When the first German units moved westward on 10 May 1940 into Holland, Belgium and Luxembourg, it looked as if Gamelin had been correct in anticipating the enemy's main thrust. The bulk of the BEF and the French 7th and 1st armies moved northeast, as planed, to co-operate with the underequipped Belgian and Dutch armies. But they quickly felt the weight of superior German airpower and the two Panzer and twenty-seven divisions of German Army Group B.
Meanwhile, on 13 May 1940, the main German attack by Army Group A (forty-four divisions) began to the south. Seven Panzer divisions with ample air support struck at the relatively weak French 9th and 2nd armies, reaching and crossing the Meuse river and then breaking out to the west within a matter of days.
It was at this point, as Gamelin and his subordinates sought to respond to tis unexpected drive, that the weakness of the Allied air forces and the slowness and confusion of the command and control system of the ground forces made itself felt. Efforts during 13th-16th May to move three French armoured divisions held in reserve into a position to attack the German flanks collapsed in a muddle of air attacks, conflicting order and inadequate logistical arrangements. The panzers raced on, and by 20th May had reached the sea.

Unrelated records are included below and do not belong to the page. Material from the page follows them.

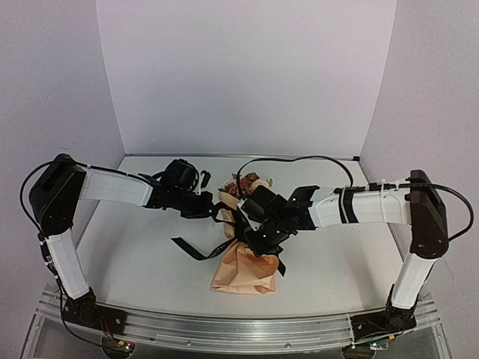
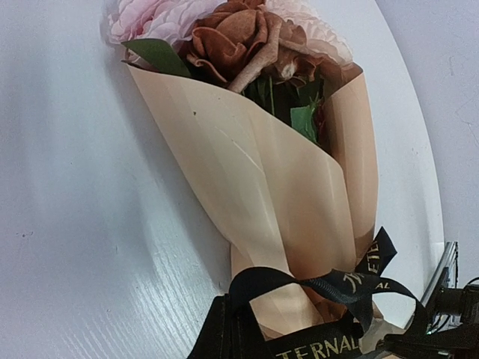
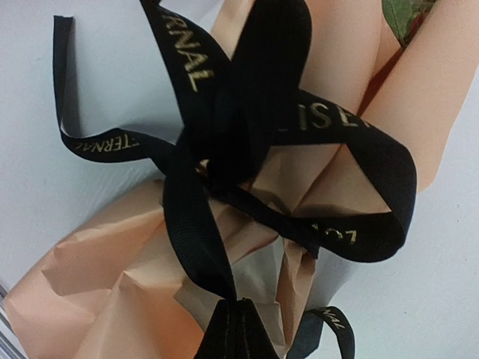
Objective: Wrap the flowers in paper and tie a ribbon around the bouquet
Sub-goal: Cross the half-tied ribbon over the folded bouquet.
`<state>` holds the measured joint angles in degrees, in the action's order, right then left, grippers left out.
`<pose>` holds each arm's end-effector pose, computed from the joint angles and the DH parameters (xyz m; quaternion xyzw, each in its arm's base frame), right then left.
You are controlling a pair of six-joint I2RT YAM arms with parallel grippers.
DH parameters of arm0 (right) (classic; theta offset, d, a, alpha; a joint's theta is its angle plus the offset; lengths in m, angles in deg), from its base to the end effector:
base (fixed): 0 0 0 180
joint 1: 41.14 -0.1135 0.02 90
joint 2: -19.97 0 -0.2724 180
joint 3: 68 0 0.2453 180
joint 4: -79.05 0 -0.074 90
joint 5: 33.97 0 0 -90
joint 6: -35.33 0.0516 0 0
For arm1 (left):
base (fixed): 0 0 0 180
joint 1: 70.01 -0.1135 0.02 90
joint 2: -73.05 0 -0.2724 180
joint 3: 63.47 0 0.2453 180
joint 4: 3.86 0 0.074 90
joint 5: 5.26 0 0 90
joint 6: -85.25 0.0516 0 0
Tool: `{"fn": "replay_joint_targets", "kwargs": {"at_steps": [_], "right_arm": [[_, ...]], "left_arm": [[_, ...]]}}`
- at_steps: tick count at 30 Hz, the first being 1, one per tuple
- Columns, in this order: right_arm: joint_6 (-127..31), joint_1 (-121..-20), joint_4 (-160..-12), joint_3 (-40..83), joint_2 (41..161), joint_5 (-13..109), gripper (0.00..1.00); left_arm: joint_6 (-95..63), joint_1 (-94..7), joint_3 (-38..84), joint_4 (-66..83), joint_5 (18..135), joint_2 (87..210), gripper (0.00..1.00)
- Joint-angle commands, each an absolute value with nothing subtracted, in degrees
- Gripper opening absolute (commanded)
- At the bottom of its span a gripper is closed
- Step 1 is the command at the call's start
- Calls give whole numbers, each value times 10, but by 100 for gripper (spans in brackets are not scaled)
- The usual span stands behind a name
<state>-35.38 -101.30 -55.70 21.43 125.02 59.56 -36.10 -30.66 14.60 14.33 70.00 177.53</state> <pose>0.1958 0.3350 0.2009 -0.3305 0.9092 0.1377 0.2124 0.2979 -0.2613 0.1811 0.1132 0.9092 -0.3180 0.2437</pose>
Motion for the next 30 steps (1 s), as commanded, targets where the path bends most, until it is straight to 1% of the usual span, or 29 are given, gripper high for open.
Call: {"fn": "replay_joint_targets", "kwargs": {"at_steps": [1,20,24,28,30], "right_arm": [[-331,-1016,-558,196,1207,626,0],[-294,-1006,-571,149,1184,651,0],[-291,-1005,-580,150,1185,648,0],[-288,-1005,-593,155,1186,640,0],[-289,-1004,-596,162,1187,638,0]], "left_arm": [[-360,-312,132,126,708,1741,0],[-382,-318,24,106,712,1676,0],[-399,-318,-4,77,706,1667,0],[-416,-318,-28,48,692,1656,5],[-421,-317,-37,33,684,1649,9]]}}
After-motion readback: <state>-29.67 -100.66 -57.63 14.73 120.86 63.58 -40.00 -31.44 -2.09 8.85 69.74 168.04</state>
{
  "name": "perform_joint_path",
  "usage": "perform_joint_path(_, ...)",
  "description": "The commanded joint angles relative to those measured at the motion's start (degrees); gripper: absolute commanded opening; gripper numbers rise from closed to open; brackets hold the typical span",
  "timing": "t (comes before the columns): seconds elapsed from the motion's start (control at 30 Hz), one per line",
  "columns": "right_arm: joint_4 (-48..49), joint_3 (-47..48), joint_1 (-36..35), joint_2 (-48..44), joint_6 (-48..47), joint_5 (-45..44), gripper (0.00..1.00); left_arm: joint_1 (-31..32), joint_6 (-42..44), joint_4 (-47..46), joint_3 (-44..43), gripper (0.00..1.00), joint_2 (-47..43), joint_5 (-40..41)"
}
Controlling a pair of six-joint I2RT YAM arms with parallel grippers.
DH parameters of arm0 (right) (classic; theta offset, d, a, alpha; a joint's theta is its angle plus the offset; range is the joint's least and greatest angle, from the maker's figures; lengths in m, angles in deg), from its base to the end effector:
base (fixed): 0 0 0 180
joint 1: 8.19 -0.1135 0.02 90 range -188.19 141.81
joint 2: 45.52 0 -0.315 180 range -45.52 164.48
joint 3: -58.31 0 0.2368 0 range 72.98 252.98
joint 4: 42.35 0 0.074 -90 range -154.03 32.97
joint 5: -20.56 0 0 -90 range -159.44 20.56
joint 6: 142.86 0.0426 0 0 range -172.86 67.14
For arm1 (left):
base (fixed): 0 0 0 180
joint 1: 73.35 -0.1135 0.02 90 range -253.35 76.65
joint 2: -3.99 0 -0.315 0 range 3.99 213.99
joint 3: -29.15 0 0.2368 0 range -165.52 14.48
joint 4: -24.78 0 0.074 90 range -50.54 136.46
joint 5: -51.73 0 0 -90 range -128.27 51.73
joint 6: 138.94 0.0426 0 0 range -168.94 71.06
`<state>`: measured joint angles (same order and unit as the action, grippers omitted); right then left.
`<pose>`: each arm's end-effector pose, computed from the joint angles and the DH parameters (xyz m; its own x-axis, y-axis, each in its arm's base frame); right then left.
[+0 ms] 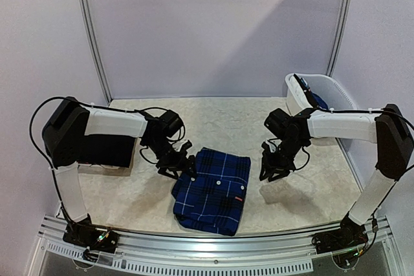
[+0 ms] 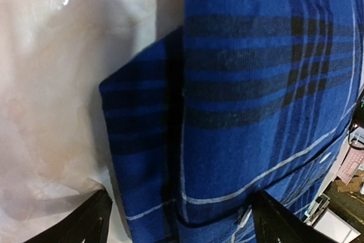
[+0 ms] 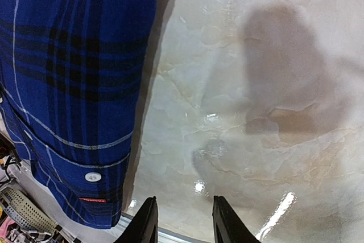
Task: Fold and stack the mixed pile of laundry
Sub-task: Pick up the square-folded shirt from the corner of the board.
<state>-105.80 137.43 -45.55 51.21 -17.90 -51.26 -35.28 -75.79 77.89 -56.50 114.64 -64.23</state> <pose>0.2307 0.1929 0.2416 -0.9959 -0.0754 0.0492 -0.0542 0.9383 0.3416 0.2789 -0.2421 0.1983 -0.9698 0.2438 0.0096 0.2100 0.8544 -0.4752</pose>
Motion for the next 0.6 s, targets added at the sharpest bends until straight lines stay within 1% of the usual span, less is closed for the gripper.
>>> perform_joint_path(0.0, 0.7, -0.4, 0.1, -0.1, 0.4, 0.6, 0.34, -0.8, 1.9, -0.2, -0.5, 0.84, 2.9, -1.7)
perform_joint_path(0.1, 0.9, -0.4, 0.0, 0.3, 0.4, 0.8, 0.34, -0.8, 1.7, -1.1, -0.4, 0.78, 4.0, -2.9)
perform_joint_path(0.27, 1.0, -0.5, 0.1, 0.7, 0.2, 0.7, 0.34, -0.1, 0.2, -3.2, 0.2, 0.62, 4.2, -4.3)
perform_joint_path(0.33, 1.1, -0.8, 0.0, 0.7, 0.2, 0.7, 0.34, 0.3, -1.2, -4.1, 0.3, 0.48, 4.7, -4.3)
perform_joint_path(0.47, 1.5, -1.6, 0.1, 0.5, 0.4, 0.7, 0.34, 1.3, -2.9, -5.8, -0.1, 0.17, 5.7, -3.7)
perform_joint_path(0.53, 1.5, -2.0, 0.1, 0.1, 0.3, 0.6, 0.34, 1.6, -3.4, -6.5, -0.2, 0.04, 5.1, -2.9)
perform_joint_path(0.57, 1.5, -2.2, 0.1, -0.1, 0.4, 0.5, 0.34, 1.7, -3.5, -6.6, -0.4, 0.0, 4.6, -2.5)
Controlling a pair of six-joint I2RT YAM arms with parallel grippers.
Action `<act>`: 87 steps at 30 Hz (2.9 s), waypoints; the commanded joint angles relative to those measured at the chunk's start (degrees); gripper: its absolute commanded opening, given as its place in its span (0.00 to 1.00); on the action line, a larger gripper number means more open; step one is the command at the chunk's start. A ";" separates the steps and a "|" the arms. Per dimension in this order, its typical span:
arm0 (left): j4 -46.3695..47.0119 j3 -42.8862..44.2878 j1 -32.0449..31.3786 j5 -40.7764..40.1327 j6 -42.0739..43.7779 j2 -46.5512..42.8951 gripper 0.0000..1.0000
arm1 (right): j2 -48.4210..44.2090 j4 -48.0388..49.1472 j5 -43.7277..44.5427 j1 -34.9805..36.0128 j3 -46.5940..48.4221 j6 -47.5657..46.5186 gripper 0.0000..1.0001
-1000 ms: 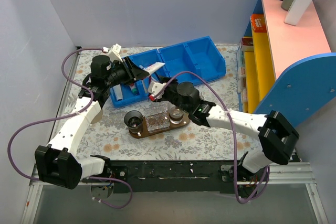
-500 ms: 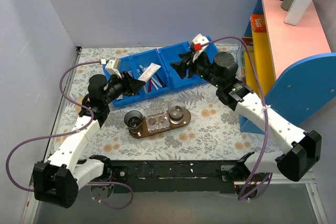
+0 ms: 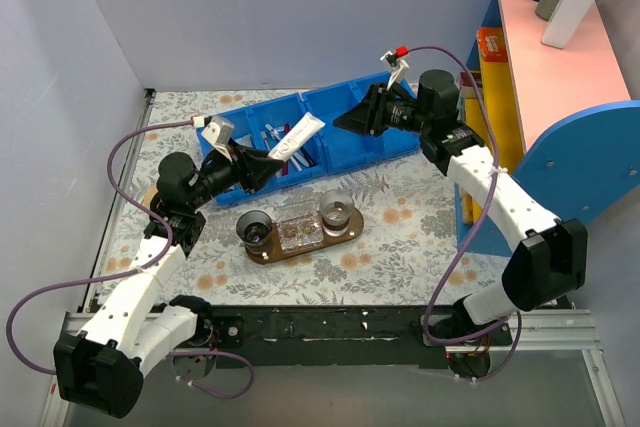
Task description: Prepare toiletry sets of a toothbrush and toothpaste on the tray
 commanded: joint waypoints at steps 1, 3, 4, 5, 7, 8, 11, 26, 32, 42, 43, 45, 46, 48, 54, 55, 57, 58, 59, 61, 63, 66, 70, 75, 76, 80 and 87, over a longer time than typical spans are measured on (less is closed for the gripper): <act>2.64 -0.47 -0.66 2.33 1.99 -2.00 0.00 | 1.40 6.31 -8.80 -1.10 1.59 9.45 0.40; 2.73 -0.47 -0.75 2.59 1.91 -2.08 0.00 | 2.62 6.14 -8.80 -1.19 2.12 9.97 0.41; 2.82 -0.56 -0.93 2.85 1.82 -2.26 0.00 | 3.06 6.32 -9.49 -1.19 2.39 10.24 0.41; 3.08 -0.73 -1.02 3.12 1.82 -2.17 0.00 | 3.68 6.58 -10.20 -1.19 3.00 10.68 0.41; 2.99 -0.65 -1.28 3.73 1.73 -2.00 0.00 | 5.52 6.93 -12.04 -1.19 3.70 11.82 0.41; 2.99 -0.65 -1.37 3.82 1.73 -2.00 0.00 | 6.05 7.02 -12.57 -1.19 4.32 12.00 0.41; 3.25 -0.74 -1.54 3.73 1.82 -2.43 0.00 | 7.20 7.02 -12.66 -1.19 4.76 11.74 0.43; 3.35 -1.17 -2.51 4.00 1.56 -3.67 0.00 | 7.11 -1.59 -5.80 -2.25 7.23 2.07 0.46; 3.52 -1.09 -2.77 4.00 1.47 -3.67 0.00 | 7.37 -1.33 -9.94 -1.11 6.52 2.77 0.46; 3.70 -1.35 -2.95 3.91 1.56 -4.11 0.00 | 7.81 4.12 -12.14 -0.31 4.76 7.69 0.46; 3.70 -1.26 -2.95 3.74 1.56 -4.11 0.00 | 7.99 4.12 -12.31 -0.23 4.76 7.78 0.46; 3.70 -1.35 -3.04 3.56 1.64 -4.02 0.00 | 8.34 4.21 -12.57 -0.14 4.76 8.22 0.44; 3.70 -1.35 -3.04 3.56 1.56 -4.11 0.00 | 8.43 4.38 -12.66 -0.05 4.85 8.13 0.44; 3.70 -1.35 -3.04 3.56 1.64 -4.19 0.00 | 8.43 4.30 -12.58 0.04 4.85 8.13 0.44; 3.70 -1.53 -3.13 3.38 1.64 -4.72 0.00 | 9.57 1.05 -11.69 0.04 5.29 5.85 0.44; 3.70 -1.53 -3.13 3.21 1.73 -4.72 0.00 | 9.57 1.13 -12.13 0.04 5.12 6.11 0.44; 3.70 -1.61 -3.21 3.12 1.73 -4.63 0.00 | 9.57 1.83 -12.66 0.13 4.68 6.28 0.43; 3.70 -1.53 -3.21 3.12 1.82 -4.72 0.00 | 9.48 2.10 -13.01 0.13 4.59 6.37 0.42; 3.61 -1.53 -3.21 3.21 1.82 -4.63 0.00 | 9.40 2.19 -13.10 0.04 4.59 6.63 0.42; 3.70 -1.53 -3.21 3.12 1.82 -4.55 0.00 | 9.13 2.62 -13.45 0.13 4.24 6.72 0.39; 3.61 -1.53 -3.30 2.94 1.82 -4.72 0.00 | 8.96 3.41 -13.89 0.21 3.89 7.07 0.33; 3.70 -1.61 -3.30 2.77 2.00 -4.72 0.00 | 9.04 5.69 -15.65 0.21 3.27 8.92 0.27; 3.87 -1.79 -3.39 2.86 2.00 -4.72 0.00 | 8.69 6.41 -15.92 0.13 2.57 9.36 0.22; 4.22 -2.05 -3.65 3.12 2.00 -5.07 0.00 | 8.25 7.98 -16.18 0.21 2.48 10.24 0.07; 4.40 -2.05 -3.65 3.12 2.08 -4.99 0.00 | 8.34 8.42 -16.44 0.21 2.39 10.85 0.04; 4.49 -2.05 -3.83 3.65 2.00 -4.64 0.00 | 7.99 11.49 -16.97 0.21 2.48 12.70 0.01; 3.87 -1.79 -3.92 3.21 1.64 -3.58 0.11 | 6.23 11.59 -12.24 0.13 3.27 10.42 0.01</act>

The only hope for the Allied forces was to lunch a major counter-stroke by forces north and south of the German corridor against the exposed flanks of the GErman line of advance before slower German forces could move up to consolidate the gains made. Though an obvious move in theory, and ordered on several occasions in the third and fourth weeks of May, it proved impossible for the Allied commanders to organise effectivley. German command of the skies in combination with the lack of combined arms in the remaining British and French tank formations, along with a crisis of morale in the French High Command (which the replacement of Gamelin by General Maxime Weygand did little to counteract), meant the Allied counterattacks were weak and unco-ordinated. Though they caused momentary alarm to the German Hish Command, hastily mounted attacks by the newly formed French 4th armoured division and then by a British tank brigade at Arras in the fourth week of May, achieved initial success but foundered for want of sufficient infantry and artillery support. With Army Group B continuing to advance and Belgian resistance collapsing, all subsquent efforts to mount a co-ordinated offensive from north and south foundered.
By the last week of May the BEF and the remains of the French 1st army were pinned up against the coast around Dunkirk, and on 26th May orders were given to prepare to evacuate as many men as possible by sea. A certain amount of uncertainty in the German High Command (OKW) over which German units should be primarily responsible for eradicating the Dunkirk pocket, combined with too much reliance on the Luftwaffe (whose bombing could be partially countered by fighters operating from bases across the English Channel) meant that between 27th May and 4 June 338,000 men (140,000 of them French) were successfully taken off by boat from Dunkirk. The 'Miracle of Dunkirk', however, did nothing to alter the fact that France was on the verge of defeat.
Against ninety-five German divisions, including all ten Pnzer divisions, now preparing to sweep south in June, General Weygand could only depoly the remnants of forty-five divisions, only three of which were moblie. The outcome of the battle fought between 5th-9th June along the line of the Somme and Aisne rivers was a foregone conclusion, and once more the Panzers reaced forward.
On 14th June, Paris, now an open city, was occupied by the Germans. For time it seemed as if the French goverment might carry on the fight abroad; but on 16th June the generals and politicians who wanted an end to it all won out over Reynaud and other resisters; and a new leader, Marshal Philippe Pétain, the ageing hero of the First World War, determined to bring both the war and the 'decadent' republic to an end, sought and obtained German terms for an armistice that was signed on 21st June. The Germans continued to occupy and later exploit the northern part of the country, while in the south a new authoritarian regime was created by Pétain at Vichy which in coming years would seek to promote French interests by currying favour with the new masters of Europe.